Task description:
The word "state" marks the lines you need; copy each of them from the data.

Stored data:
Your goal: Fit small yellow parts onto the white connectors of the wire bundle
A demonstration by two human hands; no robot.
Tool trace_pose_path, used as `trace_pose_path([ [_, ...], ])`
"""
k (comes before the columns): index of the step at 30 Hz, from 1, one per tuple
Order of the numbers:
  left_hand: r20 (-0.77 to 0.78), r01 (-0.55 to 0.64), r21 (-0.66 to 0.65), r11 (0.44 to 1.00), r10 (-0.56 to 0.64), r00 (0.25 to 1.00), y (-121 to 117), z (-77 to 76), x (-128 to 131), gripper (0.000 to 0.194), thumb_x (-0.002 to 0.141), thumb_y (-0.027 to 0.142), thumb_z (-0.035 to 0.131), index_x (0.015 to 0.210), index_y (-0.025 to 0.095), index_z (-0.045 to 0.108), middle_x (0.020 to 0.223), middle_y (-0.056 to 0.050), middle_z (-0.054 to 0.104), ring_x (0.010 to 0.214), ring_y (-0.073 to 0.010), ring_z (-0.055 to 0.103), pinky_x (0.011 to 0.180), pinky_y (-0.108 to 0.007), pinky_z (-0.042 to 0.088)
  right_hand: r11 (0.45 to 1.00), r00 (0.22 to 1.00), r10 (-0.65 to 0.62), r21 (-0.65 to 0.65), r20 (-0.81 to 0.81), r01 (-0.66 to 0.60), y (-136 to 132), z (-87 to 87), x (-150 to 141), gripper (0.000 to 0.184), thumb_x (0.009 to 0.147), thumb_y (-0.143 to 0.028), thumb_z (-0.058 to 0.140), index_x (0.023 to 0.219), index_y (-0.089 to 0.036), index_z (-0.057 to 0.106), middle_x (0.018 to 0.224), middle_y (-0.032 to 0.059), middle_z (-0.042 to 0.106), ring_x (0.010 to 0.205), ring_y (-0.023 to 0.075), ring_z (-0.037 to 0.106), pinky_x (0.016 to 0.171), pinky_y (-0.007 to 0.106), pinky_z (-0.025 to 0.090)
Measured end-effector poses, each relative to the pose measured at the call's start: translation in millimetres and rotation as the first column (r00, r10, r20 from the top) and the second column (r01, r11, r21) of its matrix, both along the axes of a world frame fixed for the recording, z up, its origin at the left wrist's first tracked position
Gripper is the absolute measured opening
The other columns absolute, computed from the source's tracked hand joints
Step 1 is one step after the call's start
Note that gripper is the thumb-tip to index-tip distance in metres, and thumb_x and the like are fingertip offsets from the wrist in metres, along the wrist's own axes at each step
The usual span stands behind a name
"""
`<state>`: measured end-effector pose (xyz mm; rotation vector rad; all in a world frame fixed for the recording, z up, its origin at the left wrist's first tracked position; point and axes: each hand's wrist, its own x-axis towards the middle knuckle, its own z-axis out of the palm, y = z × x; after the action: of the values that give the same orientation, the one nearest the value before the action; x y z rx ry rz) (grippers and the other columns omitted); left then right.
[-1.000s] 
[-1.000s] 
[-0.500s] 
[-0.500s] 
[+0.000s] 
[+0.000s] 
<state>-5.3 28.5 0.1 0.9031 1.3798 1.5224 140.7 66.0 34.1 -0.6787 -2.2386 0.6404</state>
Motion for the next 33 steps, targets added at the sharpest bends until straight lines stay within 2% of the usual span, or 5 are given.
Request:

Solution to this problem:
`<state>`: measured end-effector pose (xyz mm; rotation vector rad; all in a world frame fixed for the recording, z up, its origin at the left wrist's first tracked position; point and axes: each hand's wrist, its own x-axis towards the middle knuckle, its own z-axis out of the palm, y = z × x; after the action: of the values that give the same orientation, the one nearest the value before the action; x y z rx ry rz) (grippers and the other columns omitted); left then right.
<state>-5.3 28.5 0.1 0.9031 1.3798 1.5224 140.7 66.0 34.1 -0.6787 -2.2386 0.6404</state>

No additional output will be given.